Large eddy simulation and K-profile parameterization of submesoscale oil droplet plume dispersion in Langmuir turbulence

Wednesday, 17 December 2014
Di Yang1, Bicheng Chen2, Marcelo Chamecki2 and Charles Vivant Meneveau1, (1)Johns Hopkins University, Department of Mechanical Engineering, Baltimore, MD, United States, (2)Pennsylvania State University, Department of Meteorology, University Park, PA, United States
As the oil plumes from deep water blowouts reach the ocean mixed layer (OML), their near-surface dispersions are highly influenced by the wind and wave-generated submesoscale Langmuir turbulence in the OML. In this study, we use large eddy simulations (LES) to model the oil dispersion at scales < 1 km. We find that despite the complex patterns of the instantaneous surface oil slick, the time-averaged surface oil plume can be parameterized as a Gaussian-type plume. The mean surface plume grows linearly downstream, with the centerline inclined clockwise (in the Northern Hemisphere) with respect to the wind and wave direction due to the Ekman transport. The inclination angle increase as the droplet size decreases, while the plume growth rate varies non-monotonically with oil droplet size.
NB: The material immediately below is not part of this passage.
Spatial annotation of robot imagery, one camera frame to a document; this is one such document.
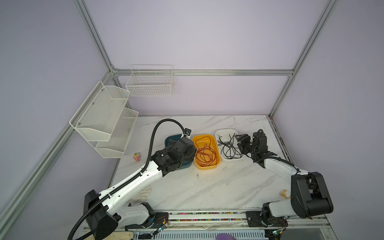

Using LES data, we evaluate the eddy viscosity and diffusivity following the K-profile parameterization (KPP) framework. We also evaluate the stress-strain misalignments caused by Stokes drift and the enhancement of eddy viscosity and diffusivity caused by Langmuir circulations. Improvements to the KPP model will be discussed. This study is supported by a Gulf of Mexico Research Initiative research grant.